Starting at the line that contains "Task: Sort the" and stopping at the line that contains "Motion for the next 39", transcribe every line of the material below exactly; pictures stay out.

···

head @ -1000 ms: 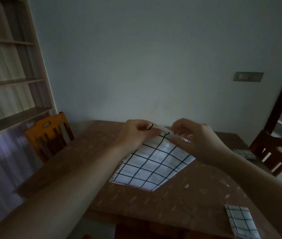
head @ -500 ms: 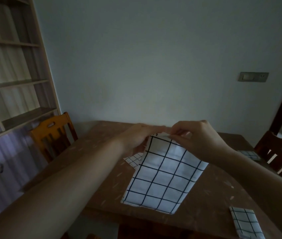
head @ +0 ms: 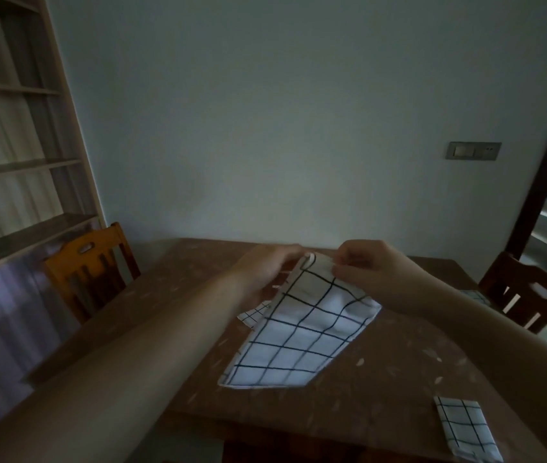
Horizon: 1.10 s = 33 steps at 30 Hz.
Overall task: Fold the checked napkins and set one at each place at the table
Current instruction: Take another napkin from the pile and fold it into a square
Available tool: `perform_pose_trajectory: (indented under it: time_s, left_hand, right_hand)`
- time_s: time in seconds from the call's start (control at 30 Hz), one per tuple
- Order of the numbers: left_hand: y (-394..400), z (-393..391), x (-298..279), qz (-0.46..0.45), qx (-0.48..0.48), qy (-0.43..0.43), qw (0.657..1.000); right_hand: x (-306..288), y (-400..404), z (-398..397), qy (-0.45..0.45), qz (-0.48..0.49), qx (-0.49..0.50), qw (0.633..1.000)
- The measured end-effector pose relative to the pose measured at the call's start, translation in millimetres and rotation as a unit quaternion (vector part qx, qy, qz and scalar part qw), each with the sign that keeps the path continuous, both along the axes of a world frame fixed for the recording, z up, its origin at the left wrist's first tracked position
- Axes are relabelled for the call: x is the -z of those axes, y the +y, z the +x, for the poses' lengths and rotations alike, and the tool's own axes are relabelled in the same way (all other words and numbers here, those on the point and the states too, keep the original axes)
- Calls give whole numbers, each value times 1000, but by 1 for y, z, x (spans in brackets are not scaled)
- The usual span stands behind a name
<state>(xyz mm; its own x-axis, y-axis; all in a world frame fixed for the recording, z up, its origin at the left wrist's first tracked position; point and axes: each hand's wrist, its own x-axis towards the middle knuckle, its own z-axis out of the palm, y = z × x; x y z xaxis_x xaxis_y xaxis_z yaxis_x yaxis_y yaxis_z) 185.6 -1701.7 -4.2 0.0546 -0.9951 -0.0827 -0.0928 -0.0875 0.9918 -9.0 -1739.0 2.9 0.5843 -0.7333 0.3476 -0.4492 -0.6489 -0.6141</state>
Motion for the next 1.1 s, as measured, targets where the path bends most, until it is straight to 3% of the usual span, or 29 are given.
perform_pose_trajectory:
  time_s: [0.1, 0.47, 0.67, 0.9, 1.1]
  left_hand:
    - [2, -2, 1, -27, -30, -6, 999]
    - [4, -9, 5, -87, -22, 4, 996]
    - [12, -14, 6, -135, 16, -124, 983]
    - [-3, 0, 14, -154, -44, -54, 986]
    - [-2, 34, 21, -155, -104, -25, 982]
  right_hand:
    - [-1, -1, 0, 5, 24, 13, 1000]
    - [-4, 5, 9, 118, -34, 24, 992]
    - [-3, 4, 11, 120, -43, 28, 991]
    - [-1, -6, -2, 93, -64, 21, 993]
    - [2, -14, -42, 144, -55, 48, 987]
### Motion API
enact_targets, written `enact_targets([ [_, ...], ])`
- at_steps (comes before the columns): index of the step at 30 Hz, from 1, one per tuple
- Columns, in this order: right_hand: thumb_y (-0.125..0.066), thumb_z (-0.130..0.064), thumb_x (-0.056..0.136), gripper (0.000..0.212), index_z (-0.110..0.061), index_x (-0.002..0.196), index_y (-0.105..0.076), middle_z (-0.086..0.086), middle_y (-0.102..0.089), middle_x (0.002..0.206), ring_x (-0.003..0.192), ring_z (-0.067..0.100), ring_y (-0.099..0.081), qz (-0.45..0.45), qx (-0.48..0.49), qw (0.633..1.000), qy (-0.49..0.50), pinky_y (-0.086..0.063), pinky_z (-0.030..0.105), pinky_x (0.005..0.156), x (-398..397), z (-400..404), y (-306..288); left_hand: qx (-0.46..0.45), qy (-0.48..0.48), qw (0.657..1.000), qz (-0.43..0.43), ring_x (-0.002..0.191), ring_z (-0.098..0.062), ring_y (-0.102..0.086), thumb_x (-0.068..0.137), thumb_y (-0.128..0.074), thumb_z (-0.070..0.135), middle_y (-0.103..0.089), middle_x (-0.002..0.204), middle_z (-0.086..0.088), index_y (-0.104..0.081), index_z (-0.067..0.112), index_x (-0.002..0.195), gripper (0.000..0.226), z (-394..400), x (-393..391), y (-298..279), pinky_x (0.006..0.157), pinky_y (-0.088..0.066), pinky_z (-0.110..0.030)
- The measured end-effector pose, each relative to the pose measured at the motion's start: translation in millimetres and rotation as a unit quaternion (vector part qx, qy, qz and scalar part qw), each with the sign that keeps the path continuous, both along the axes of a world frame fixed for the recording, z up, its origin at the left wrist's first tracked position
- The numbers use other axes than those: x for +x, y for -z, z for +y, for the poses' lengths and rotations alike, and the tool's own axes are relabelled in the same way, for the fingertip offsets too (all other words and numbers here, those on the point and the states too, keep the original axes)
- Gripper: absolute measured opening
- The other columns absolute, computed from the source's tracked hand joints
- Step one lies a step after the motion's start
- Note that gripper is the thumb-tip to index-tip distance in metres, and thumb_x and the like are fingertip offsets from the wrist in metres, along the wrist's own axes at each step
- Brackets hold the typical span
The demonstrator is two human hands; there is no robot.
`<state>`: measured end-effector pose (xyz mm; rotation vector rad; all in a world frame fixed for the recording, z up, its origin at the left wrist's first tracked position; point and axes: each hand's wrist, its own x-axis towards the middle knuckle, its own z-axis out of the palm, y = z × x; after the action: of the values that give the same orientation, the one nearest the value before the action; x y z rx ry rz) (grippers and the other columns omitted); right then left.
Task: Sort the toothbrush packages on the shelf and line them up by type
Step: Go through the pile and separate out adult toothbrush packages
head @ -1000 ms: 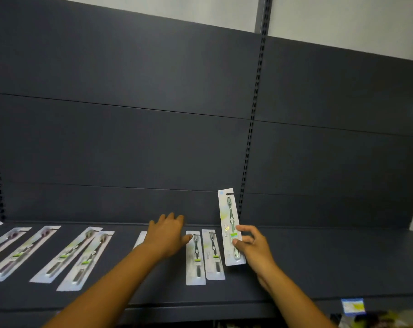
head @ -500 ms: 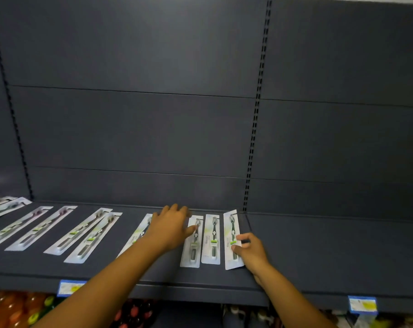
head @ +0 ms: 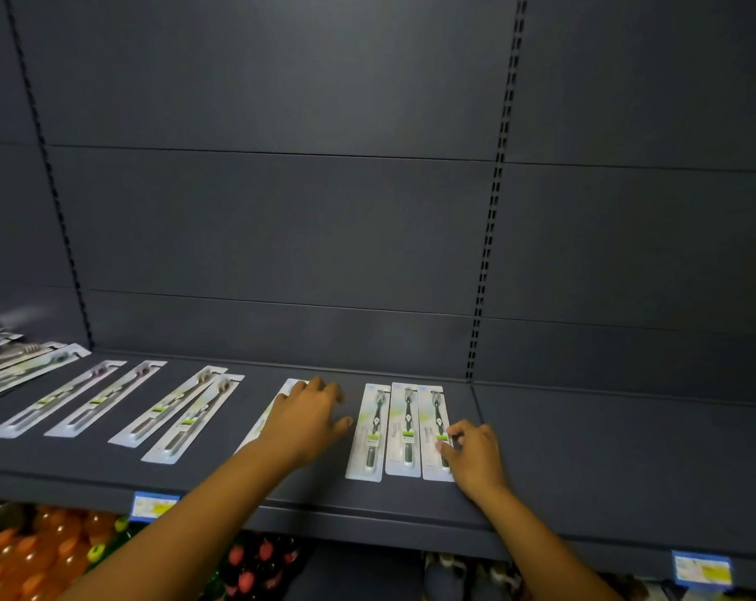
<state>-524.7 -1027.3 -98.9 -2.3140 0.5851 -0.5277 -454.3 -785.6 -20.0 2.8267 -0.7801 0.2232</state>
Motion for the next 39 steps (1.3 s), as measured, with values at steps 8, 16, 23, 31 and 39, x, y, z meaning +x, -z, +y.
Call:
enact_targets([
  [8,-0.068,-0.030,0.087,0.046,-0.024,0.127,-0.047,0.000,-0.048,0.129,0.117,0.019,-0.048,0.080,-0.166,0.963,-0.196,-0.045,0.032,0.096,15.0,56.7,-54.1,0.006,-0.004,0.999,0.045,0.117,-0.022,-0.054,0.091,-0.057,0.048,-0.051,0.135,-0.002,-0.050,0.026,0.131,0.046,79.0,22.5,-5.7,0.095,-0.048,-0.035],
  [16,-0.071,-0.047,0.081,0.064,-0.017,0.132,-0.045,0.007,-0.048,0.131,0.124,0.026,-0.046,0.140,-0.236,0.910,-0.311,-0.043,0.037,0.100,72.7,215.2,-96.6,0.014,-0.087,0.995,0.037,0.112,-0.022,-0.056,0.090,-0.059,0.049,-0.052,0.128,0.000,-0.051,0.026,0.128,0.045,262.3,32.5,-28.0,0.091,-0.049,-0.036],
  [23,-0.072,-0.053,0.078,0.070,-0.018,0.132,-0.046,0.006,-0.048,0.136,0.122,0.024,-0.049,0.088,-0.250,0.876,-0.402,-0.045,0.039,0.099,118.3,401.9,-118.5,-0.009,-0.223,0.975,0.018,0.114,-0.021,-0.054,0.088,-0.061,0.047,-0.050,0.128,0.000,-0.051,0.027,0.126,0.045,468.8,8.0,-41.4,0.090,-0.050,-0.039],
  [31,-0.072,-0.052,0.079,0.069,-0.017,0.133,-0.046,0.005,-0.048,0.137,0.122,0.022,-0.049,0.076,-0.266,0.837,-0.471,-0.045,0.036,0.099,167.4,564.4,-132.6,-0.009,-0.322,0.947,0.001,0.109,-0.024,-0.055,0.087,-0.061,0.048,-0.052,0.125,-0.004,-0.051,0.023,0.120,0.043,625.9,-3.9,-39.8,0.091,-0.050,-0.040],
  [39,-0.072,-0.053,0.076,0.063,-0.022,0.125,-0.048,0.002,-0.052,0.131,0.112,0.018,-0.052,0.069,-0.260,0.823,-0.501,-0.046,0.032,0.094,253.0,657.1,-124.8,-0.028,-0.340,0.940,-0.009,0.107,-0.020,-0.054,0.089,-0.059,0.046,-0.051,0.123,-0.003,-0.048,0.022,0.129,0.048,699.8,55.6,-30.8,0.088,-0.048,-0.032],
])
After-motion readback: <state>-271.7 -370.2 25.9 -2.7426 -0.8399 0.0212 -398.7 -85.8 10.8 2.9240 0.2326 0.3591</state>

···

ANSWER TO THE PROBLEM
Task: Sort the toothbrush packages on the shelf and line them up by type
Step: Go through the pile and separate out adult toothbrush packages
head @ -1000 ms: 
head @ -500 ms: 
head @ +0 ms: 
<state>-524.7 -1027.3 -98.9 -2.3140 0.5851 -0.5277 -454.3 -785.6 -20.0 2.8267 -0.7801 0.2232</state>
Motion for the next 39 steps (1.3 s), as measured, with values at steps 8, 16, 23, 31 and 39, x, y, z meaning +x, -z, +y.

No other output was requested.